Я наношу удар ребром ладони в зубы говорящему. Он издаёт низкий стон, прикладывая руки к губам.
– С-с-ука!
Тая стоит за моей спиной, но не лезет и не провоцирует парней, и не пытается оттащить меня.
Не называет слабым.
Костяшки пальцев зудят, кожа на них содрана, ребро справа болит.
Гопники нападают на меня одновременно, и мои глаза не поспевают за их движениями. Закрываю лицо и делаю длинный шаг назад. Они опять сбивают меня с ног.
– Вставай, Арти! Артур, вперёд!
Один из них садится на меня и пытается схватить мои руки, чтобы я не мог защищаться. Ему удаётся захватить мои запястья мозолистыми пальцами, но я вырываю одну руку и хватаю его за шею. Я начинаю душить парня, и его пальцы разжимаются, освобождая и вторую мою руку. Он пыхтит, задыхается.
Его друг наклоняется ко мне, и я, воспользовавшись освободившейся рукой, наношу ему удар в глаз. Первый обливается потом и ухватывается за моё предплечье. Белки его глаз краснеют, щёки белеют, рот закрывается и открывается, как у полумёртвой рыбы.

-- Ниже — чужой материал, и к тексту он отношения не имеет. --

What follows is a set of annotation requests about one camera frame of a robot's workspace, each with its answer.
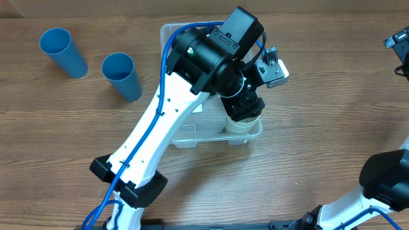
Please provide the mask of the blue tall cup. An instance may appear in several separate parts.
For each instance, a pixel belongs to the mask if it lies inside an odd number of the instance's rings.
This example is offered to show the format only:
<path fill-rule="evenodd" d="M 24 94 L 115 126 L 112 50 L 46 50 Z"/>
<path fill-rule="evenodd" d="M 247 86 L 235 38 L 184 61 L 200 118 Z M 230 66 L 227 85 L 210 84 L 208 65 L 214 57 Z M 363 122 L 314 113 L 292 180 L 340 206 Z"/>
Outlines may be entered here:
<path fill-rule="evenodd" d="M 134 102 L 142 96 L 143 90 L 134 61 L 128 54 L 122 52 L 110 54 L 104 59 L 101 71 L 126 101 Z"/>
<path fill-rule="evenodd" d="M 42 34 L 39 45 L 71 78 L 79 79 L 87 74 L 86 61 L 66 29 L 56 27 L 47 30 Z"/>

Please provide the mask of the cream tall cup back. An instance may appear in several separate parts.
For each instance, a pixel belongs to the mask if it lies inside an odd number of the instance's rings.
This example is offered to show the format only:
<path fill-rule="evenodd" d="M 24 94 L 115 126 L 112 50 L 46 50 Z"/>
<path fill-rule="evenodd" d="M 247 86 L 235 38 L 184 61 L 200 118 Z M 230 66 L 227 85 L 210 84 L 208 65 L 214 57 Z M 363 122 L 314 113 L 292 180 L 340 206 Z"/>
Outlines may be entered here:
<path fill-rule="evenodd" d="M 226 133 L 247 134 L 259 120 L 260 116 L 245 118 L 240 121 L 233 121 L 230 116 L 226 116 Z"/>

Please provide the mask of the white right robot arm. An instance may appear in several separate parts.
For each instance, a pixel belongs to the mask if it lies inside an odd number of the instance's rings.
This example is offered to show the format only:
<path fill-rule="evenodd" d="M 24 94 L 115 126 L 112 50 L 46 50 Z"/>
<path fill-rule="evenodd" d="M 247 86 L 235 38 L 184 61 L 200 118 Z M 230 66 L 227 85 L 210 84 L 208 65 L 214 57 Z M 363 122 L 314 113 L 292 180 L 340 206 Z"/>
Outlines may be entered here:
<path fill-rule="evenodd" d="M 354 189 L 333 203 L 317 206 L 288 228 L 350 230 L 381 215 L 394 229 L 400 229 L 389 213 L 407 207 L 408 139 L 397 150 L 372 155 Z"/>

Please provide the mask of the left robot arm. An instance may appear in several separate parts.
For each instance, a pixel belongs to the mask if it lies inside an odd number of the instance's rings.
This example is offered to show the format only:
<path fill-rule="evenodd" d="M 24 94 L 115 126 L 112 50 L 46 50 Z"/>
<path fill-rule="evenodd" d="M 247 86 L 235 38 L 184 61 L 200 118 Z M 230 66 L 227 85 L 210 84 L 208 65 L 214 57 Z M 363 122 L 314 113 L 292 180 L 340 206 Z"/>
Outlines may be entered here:
<path fill-rule="evenodd" d="M 266 35 L 258 19 L 237 7 L 223 22 L 196 22 L 168 39 L 160 64 L 160 83 L 128 139 L 113 154 L 98 157 L 91 171 L 109 184 L 100 206 L 82 224 L 91 229 L 105 206 L 114 206 L 108 229 L 139 229 L 144 209 L 163 191 L 167 179 L 157 171 L 171 137 L 210 95 L 218 94 L 233 121 L 261 114 L 256 94 L 261 79 L 254 61 L 243 58 Z"/>

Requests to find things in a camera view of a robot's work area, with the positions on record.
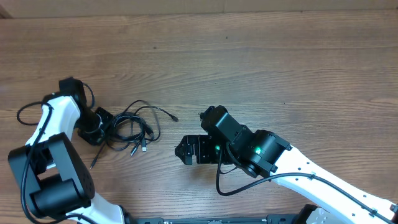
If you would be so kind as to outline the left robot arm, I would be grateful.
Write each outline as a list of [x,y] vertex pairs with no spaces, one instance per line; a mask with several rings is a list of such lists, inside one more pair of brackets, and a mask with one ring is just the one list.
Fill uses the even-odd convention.
[[73,77],[59,81],[59,91],[39,102],[42,117],[8,163],[21,191],[21,205],[32,223],[135,223],[122,206],[96,192],[89,170],[71,143],[74,130],[86,142],[105,141],[113,115],[87,105],[84,83]]

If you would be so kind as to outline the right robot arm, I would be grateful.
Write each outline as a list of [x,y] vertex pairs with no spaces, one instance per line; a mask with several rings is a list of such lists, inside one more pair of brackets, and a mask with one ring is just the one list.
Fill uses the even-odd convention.
[[210,106],[200,120],[206,133],[184,136],[175,155],[185,165],[233,164],[255,179],[228,195],[270,181],[317,204],[303,213],[302,223],[397,223],[397,204],[345,182],[271,131],[252,132],[224,106]]

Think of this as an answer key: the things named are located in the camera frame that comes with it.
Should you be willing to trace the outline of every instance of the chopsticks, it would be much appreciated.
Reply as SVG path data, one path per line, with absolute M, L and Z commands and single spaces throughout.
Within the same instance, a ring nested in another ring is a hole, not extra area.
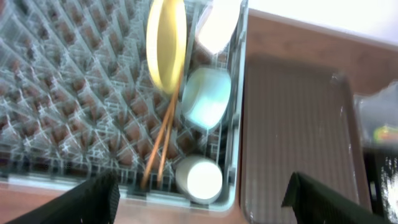
M 159 166 L 159 170 L 157 173 L 158 174 L 157 175 L 157 184 L 158 184 L 158 187 L 160 187 L 160 183 L 162 181 L 162 176 L 163 176 L 163 168 L 164 168 L 166 155 L 167 155 L 167 148 L 169 147 L 170 133 L 173 128 L 175 105 L 177 104 L 178 93 L 180 92 L 180 85 L 181 85 L 182 77 L 183 77 L 183 74 L 181 73 L 178 78 L 178 83 L 174 90 L 172 100 L 169 104 L 169 107 L 167 108 L 166 114 L 164 115 L 162 126 L 160 127 L 160 130 L 159 130 L 159 134 L 156 137 L 154 148 L 152 149 L 152 152 L 150 153 L 150 157 L 149 157 L 147 166 L 144 171 L 144 177 L 142 178 L 142 181 L 141 181 L 142 189 L 144 189 L 147 185 L 147 181 L 148 181 L 148 178 L 150 175 L 150 170 L 152 169 L 152 165 L 154 163 L 155 156 L 156 156 L 157 150 L 159 148 L 160 142 L 163 140 L 164 131 L 165 131 L 166 125 L 167 125 L 167 132 L 166 132 L 166 138 L 165 138 L 164 146 L 163 146 L 162 158 L 160 160 L 160 166 Z

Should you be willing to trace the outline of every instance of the yellow oval object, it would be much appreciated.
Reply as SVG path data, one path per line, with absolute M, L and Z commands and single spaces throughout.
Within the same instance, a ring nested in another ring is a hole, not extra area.
M 183 0 L 154 0 L 147 25 L 147 60 L 155 86 L 171 94 L 185 61 L 187 17 Z

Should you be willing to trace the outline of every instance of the white wall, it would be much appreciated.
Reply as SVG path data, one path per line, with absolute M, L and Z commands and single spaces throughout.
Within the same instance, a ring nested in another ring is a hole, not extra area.
M 398 45 L 398 0 L 249 0 L 249 7 Z

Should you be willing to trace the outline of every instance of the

Страх убить его принуждает меня ослабить хватку на шее. Парень падает на бок. Я встаю на ноги. Моё тело переполняет адреналин, как во время гонок.
– Только попадись мне ещё раз! – кричит мне его дружок, но драться один на один не готов.
Тая, помахивая сумочкой, подбегает ко мне. Надо уходить, пока прыщавый не встал.
Я тяну Таю за локоть с площадки, она, подпрыгивая на каблуках, спешит за мной.
Мы заходим за дом, и на меня обрушивается холодный душ понимания: я вывел человека из строя, довёл до обморока. Да что со мной творится. Что за хрень сейчас происходила?!
Надо отдышаться.
– Круто ты их. А что случилось?
– Пристали.
– Такое часто бывает, и на этот случай есть перцовый баллончик, – лепечет она, доставая баллончик из сумки. Показывает и протягивает мне, но я не хочу это брать.
– Почему не воспользовалась?
– Ты и так справлялся, туда-сюда их.
Она беззаботно размахивает руками.
Но почему Тая поверила в меня, а любимая вишневолосая наоборот?
– Тебя проводить? Куда ты там шла?
– А как же Сарочка? – обиженно надувает губы, показывая пальцем на дом Сары.
Недалеко я отошёл. Кладу ладонь на место удара в ребро, и чувствую, как боль рассекает с новой силой. Чтобы Тая не услышала болезненного хрипа, я насвистываю мелодию.
– Я от неё.
–А чего злой тогда, Сара плохая любовница? Со мной бы тебе было лучше, да и мелодию ты фальшивишь, – шутливо пихает меня локтем, и, конечно, попадает в то место, где боль сильнее. Хрип всё же прорывается через сжатые зубы.
– Боже, извини.
Тая складывает ладони в молитвенном жесте.
– Всё нормально.
Костяшки пальцев болят и кровоточат, но это мелочи.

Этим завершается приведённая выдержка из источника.